Agora, vejamos.” Espalhou os papéis sobre a mesa e lançou rápidas olhadelas
de um para outro. “A letra está disfarçada, exceto na carta”, disse um instante
depois; “mas não há dúvida quanto à autoria. Veja como o irreprimível e
grego irrompe e veja o floreado do s final. São todos indubitavelmente da
mesma pessoa. Não gostaria de lhe incutir falsas esperanças, Miss Morstan,
mas há alguma semelhança entre esta letra e a de seu pai?”
“Nada poderia ser mais diferente.”
“Esperava que dissesse isso. Estaremos à sua espera, portanto, às seis.
Permita-me ficar com estes papéis, por favor. Posso examinar o caso até lá.
São apenas três e meia. Au revoir, então.”
“Au revoir”, disse nossa visitante; e, com um olhar vivo e gentil de um
para outro de nós, pôs a caixinha de pérolas de volta no colo e saiu depressa.
De pé junto à janela, fiquei a observá-la descendo lepidamente a rua até
que o turbante cinza e a pena branca virassem apenas um pontinho na
multidão sombria.
“Que mulher atraente!” exclamei, virando-me para meu companheiro.
Ele acendera o cachimbo de novo e estava recostado, as pálpebras caídas.
“É mesmo?” disse languidamente; “não observei.”
“Você é realmente um autômato… uma máquina de calcular”, exclamei.
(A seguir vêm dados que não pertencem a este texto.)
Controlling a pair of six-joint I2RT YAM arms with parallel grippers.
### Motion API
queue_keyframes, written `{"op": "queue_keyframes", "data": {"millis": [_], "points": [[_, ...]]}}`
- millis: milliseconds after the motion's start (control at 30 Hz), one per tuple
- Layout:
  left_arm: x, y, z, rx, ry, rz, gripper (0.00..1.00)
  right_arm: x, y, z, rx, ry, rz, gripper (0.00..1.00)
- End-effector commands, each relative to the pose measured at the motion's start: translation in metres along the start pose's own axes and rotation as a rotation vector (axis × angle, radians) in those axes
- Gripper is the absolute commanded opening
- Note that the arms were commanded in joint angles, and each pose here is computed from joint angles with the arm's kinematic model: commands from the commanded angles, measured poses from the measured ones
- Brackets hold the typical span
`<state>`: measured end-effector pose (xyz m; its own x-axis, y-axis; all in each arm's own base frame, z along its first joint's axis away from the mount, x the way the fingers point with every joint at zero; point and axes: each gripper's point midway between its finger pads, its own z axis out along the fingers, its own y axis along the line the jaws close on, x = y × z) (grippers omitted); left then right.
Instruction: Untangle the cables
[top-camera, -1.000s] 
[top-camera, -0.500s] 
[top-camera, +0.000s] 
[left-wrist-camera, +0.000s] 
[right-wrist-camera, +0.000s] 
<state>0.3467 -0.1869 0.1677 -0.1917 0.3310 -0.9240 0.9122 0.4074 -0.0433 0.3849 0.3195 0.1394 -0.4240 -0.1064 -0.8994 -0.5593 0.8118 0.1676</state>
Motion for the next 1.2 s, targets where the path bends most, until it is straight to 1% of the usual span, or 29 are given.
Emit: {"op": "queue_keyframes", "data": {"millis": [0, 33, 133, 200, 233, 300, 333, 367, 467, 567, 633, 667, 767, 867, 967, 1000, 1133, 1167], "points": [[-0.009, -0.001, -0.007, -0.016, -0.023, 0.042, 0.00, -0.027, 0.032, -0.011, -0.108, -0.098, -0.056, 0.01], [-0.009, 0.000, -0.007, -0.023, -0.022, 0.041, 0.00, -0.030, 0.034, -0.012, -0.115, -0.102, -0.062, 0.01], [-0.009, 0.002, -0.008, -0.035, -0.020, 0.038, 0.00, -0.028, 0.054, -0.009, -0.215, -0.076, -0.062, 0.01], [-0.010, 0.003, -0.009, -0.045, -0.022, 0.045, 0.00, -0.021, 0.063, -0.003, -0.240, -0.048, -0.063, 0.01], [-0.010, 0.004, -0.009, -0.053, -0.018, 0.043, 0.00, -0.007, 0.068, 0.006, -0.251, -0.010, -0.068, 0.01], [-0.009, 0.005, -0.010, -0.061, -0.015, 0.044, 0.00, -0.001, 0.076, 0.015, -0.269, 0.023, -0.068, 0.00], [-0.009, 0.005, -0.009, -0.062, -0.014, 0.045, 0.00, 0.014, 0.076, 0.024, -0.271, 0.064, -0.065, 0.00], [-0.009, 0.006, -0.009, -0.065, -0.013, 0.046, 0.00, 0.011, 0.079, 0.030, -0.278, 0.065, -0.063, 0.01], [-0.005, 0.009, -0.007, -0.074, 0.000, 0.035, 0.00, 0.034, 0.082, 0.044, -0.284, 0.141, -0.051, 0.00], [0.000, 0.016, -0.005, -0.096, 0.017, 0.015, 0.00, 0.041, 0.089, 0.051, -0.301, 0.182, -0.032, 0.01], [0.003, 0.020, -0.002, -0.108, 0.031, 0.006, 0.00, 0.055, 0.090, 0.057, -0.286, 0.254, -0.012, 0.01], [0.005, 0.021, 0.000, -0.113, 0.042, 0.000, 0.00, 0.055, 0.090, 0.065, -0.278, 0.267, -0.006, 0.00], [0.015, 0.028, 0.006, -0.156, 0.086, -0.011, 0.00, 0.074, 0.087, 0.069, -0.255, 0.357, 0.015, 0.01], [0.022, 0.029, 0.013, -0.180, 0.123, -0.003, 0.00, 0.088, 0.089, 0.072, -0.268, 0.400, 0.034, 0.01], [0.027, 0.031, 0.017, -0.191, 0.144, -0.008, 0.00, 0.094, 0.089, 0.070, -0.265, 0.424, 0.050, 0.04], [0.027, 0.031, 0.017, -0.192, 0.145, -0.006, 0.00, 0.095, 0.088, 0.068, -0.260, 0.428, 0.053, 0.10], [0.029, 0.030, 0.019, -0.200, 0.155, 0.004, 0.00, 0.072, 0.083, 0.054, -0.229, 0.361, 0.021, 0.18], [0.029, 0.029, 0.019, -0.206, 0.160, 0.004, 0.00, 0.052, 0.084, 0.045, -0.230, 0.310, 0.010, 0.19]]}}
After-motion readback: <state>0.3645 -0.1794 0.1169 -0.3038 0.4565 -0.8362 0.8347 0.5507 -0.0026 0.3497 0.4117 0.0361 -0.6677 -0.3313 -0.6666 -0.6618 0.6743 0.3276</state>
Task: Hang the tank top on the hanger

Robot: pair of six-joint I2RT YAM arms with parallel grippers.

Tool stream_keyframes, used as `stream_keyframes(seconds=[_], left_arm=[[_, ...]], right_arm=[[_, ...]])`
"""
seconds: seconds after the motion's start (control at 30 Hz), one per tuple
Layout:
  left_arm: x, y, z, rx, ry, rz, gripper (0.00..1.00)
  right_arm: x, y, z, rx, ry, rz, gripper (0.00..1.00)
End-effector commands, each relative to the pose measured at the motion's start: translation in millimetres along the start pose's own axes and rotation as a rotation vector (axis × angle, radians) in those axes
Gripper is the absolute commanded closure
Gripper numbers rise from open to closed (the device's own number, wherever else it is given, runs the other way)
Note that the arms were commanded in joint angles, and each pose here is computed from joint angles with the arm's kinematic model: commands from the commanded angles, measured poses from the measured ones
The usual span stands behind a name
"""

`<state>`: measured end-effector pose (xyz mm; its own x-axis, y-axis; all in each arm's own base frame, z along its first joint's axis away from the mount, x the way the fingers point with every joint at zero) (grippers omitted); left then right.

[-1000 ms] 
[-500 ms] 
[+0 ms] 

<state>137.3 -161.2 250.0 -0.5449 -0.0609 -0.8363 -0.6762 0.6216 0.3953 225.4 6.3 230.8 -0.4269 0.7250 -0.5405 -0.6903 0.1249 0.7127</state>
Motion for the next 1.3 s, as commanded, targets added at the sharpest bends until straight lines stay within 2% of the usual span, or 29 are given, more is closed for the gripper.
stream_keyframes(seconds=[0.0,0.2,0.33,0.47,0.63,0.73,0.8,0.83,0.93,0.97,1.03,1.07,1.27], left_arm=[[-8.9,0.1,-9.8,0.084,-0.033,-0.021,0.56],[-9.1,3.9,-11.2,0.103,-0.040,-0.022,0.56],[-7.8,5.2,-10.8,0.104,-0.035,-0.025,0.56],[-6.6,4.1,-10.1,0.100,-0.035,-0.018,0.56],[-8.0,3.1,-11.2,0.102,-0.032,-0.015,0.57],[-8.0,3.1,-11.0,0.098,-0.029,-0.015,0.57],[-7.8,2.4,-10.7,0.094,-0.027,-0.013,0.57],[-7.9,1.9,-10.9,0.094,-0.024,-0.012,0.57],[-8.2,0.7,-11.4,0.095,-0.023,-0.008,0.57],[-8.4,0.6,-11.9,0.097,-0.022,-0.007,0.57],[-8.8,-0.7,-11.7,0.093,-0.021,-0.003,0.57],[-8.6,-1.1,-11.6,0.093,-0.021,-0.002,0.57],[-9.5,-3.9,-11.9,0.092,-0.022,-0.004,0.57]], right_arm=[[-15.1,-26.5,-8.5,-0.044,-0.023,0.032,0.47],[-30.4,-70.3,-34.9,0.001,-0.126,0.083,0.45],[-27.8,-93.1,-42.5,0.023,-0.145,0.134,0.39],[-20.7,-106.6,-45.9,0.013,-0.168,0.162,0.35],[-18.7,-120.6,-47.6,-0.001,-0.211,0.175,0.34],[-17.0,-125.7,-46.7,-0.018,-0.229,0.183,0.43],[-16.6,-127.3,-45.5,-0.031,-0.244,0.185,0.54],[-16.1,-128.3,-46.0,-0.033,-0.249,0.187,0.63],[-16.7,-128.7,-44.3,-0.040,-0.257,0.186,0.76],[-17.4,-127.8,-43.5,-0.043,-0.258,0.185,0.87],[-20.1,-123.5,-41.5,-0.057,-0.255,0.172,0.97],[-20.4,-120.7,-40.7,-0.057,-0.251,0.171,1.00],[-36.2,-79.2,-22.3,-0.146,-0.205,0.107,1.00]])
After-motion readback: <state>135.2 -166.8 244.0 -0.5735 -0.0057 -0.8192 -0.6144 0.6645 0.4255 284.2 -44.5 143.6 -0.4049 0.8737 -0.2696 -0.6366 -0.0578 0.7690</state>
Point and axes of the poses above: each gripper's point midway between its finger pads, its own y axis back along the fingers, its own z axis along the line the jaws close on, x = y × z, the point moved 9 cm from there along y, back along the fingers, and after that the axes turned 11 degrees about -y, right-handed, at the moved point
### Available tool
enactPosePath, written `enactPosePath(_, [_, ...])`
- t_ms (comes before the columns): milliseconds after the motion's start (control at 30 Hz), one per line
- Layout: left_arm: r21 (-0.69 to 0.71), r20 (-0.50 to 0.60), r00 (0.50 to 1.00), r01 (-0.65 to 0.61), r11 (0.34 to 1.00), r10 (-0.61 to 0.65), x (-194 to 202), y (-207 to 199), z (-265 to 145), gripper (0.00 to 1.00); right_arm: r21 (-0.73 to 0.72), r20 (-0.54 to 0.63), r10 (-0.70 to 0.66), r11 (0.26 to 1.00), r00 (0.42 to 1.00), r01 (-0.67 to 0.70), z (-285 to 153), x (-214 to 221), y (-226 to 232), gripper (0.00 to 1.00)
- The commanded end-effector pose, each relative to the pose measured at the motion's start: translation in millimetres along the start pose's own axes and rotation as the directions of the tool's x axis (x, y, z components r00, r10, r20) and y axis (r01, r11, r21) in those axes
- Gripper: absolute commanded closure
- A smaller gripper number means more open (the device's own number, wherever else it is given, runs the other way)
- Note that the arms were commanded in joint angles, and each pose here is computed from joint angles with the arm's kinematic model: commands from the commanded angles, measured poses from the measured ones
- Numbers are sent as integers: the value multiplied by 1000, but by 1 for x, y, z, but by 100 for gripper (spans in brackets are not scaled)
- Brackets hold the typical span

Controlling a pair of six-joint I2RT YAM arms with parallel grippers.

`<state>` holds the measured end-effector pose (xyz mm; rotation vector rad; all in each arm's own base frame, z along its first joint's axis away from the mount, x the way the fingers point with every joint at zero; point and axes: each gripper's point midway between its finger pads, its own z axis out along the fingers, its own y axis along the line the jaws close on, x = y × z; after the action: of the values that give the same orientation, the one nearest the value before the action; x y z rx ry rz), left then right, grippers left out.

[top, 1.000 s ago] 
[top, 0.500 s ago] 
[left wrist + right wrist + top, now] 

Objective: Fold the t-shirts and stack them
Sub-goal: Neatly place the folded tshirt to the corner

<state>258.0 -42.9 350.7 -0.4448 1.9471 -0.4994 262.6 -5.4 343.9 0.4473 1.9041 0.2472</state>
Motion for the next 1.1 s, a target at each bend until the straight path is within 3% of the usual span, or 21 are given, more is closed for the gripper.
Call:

“Há alguma coisa positivamente desumana em você às vezes.”
Ele sorriu gentilmente.
“É da máxima importância”, disse, “não permitir que nosso juízo seja
influenciado por qualidades pessoais. Um cliente é para mim uma mera
unidade, um fator num problema. As qualidades emocionais são antagônicas
ao raciocínio claro. Eu lhe asseguro que a mulher mais cativante que conheci
foi enforcada por envenenar três criancinhas pelo dinheiro do seguro delas, e
o homem mais repelente que já vi é um filantropo que gastou quase um
quarto de milhão com os pobres de Londres.”
“Neste caso, porém…”
“Nunca faço exceções. Uma exceção invalida a regra. Já teve alguma
oportunidade de estudar o caráter pela caligrafia? Que acha das garatujas
desse sujeito?”
“É uma letra legível e regular”, respondi. “Hábitos de um homem de
negócios e alguma força de caráter.”
Holmes sacudiu a cabeça.
“Veja estas letras longas”, disse. “Mal se elevam acima das outras. Aqueled poderia ser um a, e aquele l um e. Homens de caráter sempre diferenciam
as letras longas, por mais ilegível que seja a sua caligrafia. Há vacilação nos
ks e amor-próprio nas maiúsculas. Vou sair agora. Tenho algumas consultas a
fazer. Permita que lhe recomende este livro… um dos mais notáveis já
escritos. É Martyrdom of Man, de Winwood Reade. Estarei de volta dentro de
uma hora.”
Sentei-me à janela com o volume na mão, mas meus pensamentos estavam
longe das ousadas especulações do escritor. Minha mente correu para nossa
recente visitante – seus sorrisos, os tons cheios e profundos de sua voz, o
estranho mistério que pairava sobre sua vida. Se ela tinha dezessete anos na
época do desaparecimento do pai, devia estar com vinte e sete agora – uma
idade encantadora, em que a juventude perdeu seu acanhamento e foi um
pouco moderada pela experiência. Assim fiquei, refletindo, até que me
vieram à cabeça pensamentos tão perigosos que fui às pressas para minha
escrivaninha e mergulhei furiosamente no último tratado de patologia. Quem
era eu, um médico do exército com uma perna fraca e uma conta bancária
ainda mais fraca, para ousar pensar em tais coisas? Ela era uma unidade, um
fator… nada mais. Se meu futuro era negro, era melhor encará-lo como um
homem que tentar abrilhantá-lo com meras ilusões.